- Your instructions -
Go through the following data and transcribe exactly the stretch of lines from the one holding "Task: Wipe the" to the one holding "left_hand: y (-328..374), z", both included.

- Data extract -
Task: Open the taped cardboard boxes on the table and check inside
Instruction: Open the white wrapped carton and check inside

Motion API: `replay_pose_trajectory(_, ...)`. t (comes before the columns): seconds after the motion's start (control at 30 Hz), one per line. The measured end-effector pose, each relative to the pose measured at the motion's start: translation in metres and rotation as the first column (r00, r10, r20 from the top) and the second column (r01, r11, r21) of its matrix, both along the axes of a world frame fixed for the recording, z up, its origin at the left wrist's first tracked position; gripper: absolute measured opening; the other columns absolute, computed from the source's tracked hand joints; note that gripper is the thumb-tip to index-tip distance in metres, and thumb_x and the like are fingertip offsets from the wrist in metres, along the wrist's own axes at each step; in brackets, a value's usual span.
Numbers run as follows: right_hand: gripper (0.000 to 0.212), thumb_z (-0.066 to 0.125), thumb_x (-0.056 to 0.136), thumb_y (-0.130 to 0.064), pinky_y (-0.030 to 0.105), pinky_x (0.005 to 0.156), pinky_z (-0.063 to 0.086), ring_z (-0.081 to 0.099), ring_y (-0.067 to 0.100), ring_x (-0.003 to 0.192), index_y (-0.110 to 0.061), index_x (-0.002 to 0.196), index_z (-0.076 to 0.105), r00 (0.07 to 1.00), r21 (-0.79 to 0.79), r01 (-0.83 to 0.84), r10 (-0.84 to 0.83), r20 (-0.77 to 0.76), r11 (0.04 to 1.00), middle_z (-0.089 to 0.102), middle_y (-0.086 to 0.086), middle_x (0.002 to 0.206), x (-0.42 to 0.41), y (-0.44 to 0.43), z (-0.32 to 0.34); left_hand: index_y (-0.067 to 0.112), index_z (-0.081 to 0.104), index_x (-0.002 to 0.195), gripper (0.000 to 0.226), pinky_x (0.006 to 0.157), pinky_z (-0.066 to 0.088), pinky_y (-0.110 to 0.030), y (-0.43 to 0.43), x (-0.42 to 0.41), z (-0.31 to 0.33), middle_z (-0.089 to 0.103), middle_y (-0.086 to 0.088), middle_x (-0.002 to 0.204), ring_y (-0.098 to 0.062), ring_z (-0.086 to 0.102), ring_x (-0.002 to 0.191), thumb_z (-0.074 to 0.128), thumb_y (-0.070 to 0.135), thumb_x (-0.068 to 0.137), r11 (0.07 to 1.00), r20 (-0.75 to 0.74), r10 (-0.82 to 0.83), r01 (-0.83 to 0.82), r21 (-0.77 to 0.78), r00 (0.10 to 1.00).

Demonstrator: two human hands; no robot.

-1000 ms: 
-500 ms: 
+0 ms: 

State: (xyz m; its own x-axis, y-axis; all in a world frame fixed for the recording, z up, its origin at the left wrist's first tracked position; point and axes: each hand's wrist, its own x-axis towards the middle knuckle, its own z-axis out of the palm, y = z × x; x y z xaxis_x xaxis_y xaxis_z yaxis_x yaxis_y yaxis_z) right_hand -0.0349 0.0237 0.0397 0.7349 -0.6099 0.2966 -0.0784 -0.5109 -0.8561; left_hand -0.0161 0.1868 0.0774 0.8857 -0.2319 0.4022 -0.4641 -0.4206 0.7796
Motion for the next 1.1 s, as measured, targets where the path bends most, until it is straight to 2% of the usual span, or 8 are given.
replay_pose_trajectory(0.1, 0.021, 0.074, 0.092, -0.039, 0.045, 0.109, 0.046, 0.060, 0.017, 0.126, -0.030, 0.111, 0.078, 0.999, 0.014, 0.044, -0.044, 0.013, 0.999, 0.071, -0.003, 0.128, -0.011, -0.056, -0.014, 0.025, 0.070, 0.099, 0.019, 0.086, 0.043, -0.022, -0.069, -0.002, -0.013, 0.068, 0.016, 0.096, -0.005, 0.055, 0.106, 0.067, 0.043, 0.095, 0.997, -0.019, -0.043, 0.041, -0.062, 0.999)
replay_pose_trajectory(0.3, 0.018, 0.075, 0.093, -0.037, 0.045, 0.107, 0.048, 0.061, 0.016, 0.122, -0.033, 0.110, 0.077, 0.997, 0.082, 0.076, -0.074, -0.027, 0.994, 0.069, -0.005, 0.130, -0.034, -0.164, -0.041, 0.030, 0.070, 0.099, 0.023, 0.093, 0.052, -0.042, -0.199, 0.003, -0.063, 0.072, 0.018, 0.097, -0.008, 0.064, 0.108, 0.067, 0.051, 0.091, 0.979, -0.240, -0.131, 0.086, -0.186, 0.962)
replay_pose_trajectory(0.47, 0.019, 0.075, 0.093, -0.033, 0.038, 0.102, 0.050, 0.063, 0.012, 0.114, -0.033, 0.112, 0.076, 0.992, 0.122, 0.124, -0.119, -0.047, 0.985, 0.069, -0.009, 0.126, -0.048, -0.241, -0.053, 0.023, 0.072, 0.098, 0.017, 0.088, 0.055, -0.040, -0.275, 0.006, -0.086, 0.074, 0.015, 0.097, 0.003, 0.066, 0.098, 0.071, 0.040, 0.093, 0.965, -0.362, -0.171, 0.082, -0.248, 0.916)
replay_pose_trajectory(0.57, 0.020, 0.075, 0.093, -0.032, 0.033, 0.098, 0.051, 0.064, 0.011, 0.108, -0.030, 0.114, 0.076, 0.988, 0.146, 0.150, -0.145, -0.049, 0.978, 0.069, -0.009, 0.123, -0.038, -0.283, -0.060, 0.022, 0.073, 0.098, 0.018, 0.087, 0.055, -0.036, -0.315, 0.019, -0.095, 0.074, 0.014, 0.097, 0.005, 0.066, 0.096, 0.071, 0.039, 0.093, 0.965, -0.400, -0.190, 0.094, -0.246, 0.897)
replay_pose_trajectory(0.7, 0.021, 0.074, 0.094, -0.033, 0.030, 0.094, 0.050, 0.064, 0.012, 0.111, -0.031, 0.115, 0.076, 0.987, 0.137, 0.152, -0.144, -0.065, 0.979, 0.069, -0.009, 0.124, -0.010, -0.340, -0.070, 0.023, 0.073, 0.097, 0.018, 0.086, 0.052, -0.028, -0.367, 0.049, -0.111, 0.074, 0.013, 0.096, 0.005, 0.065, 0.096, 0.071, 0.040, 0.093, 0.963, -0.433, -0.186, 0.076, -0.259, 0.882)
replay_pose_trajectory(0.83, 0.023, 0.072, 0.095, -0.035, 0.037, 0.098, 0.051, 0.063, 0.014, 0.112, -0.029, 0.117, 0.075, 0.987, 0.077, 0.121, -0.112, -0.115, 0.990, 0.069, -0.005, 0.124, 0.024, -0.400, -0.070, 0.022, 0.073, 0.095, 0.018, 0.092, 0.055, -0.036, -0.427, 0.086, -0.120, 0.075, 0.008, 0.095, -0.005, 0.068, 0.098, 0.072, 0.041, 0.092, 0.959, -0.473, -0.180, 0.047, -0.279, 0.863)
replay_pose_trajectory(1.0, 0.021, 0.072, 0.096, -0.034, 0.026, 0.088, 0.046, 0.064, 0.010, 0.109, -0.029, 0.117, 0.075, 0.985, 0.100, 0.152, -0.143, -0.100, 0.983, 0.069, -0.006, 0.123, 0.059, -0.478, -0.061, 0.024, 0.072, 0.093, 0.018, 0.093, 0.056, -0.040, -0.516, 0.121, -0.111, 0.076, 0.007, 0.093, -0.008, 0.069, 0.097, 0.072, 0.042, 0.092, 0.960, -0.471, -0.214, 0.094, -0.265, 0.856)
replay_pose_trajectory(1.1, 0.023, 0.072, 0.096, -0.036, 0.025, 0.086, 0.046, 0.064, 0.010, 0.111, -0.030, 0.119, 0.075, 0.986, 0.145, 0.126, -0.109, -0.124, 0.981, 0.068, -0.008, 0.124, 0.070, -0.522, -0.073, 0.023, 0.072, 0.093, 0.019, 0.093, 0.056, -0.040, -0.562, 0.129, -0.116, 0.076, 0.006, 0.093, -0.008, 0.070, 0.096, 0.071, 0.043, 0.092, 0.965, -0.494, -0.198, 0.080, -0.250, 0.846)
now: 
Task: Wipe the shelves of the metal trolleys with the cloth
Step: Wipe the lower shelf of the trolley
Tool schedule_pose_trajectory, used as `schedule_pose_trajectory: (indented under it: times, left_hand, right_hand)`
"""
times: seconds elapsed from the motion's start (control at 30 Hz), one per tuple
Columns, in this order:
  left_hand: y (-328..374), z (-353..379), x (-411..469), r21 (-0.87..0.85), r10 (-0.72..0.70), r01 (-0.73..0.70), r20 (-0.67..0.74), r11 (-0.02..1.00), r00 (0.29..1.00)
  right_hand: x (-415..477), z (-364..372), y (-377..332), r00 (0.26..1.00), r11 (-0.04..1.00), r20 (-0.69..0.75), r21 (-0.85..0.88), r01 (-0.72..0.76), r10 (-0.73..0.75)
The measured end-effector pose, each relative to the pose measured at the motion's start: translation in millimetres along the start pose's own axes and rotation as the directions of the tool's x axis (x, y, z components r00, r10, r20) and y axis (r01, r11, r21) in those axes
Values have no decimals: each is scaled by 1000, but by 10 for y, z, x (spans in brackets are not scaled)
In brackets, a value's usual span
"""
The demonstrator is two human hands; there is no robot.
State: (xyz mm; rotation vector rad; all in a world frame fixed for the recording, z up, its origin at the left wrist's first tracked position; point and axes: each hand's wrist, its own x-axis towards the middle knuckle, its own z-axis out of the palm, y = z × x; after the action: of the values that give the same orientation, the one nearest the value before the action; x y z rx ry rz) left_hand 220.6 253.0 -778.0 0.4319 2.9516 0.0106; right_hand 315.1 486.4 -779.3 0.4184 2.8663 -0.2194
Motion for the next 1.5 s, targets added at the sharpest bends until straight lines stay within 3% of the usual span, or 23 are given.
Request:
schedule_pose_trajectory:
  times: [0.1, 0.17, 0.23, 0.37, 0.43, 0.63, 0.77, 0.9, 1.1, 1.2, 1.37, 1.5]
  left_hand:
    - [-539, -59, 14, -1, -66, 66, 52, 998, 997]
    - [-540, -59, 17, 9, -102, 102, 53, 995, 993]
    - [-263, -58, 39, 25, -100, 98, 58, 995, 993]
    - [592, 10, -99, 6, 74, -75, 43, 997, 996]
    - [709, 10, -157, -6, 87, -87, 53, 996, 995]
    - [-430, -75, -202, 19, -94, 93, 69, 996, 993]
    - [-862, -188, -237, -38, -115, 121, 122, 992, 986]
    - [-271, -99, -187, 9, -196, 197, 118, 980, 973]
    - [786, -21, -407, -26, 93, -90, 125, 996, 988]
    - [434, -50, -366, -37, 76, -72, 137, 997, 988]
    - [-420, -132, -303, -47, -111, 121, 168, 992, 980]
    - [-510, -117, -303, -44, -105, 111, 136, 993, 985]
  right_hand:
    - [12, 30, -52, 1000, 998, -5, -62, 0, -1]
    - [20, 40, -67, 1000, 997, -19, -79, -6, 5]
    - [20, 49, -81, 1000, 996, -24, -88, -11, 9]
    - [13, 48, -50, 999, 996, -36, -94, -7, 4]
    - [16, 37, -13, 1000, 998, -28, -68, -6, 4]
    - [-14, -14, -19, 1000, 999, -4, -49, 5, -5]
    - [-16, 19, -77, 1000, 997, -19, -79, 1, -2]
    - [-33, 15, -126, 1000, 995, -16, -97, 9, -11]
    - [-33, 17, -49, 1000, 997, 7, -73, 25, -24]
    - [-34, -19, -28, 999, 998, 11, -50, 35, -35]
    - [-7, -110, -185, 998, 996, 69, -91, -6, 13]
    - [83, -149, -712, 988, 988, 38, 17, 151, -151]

- Output -
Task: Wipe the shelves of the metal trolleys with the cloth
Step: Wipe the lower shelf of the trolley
Tool schedule_pose_trajectory, used as `schedule_pose_trajectory: (indented under it: times, left_hand, right_hand)`
"""
times: seconds elapsed from the motion's start (control at 30 Hz), one per tuple
Columns, in this order:
  left_hand: y (-328..374), z (-353..379), x (-411..469), r21 (-0.87..0.85), r10 (-0.72..0.70), r01 (-0.73..0.70), r20 (-0.67..0.74), r11 (-0.02..1.00), r00 (0.29..1.00)

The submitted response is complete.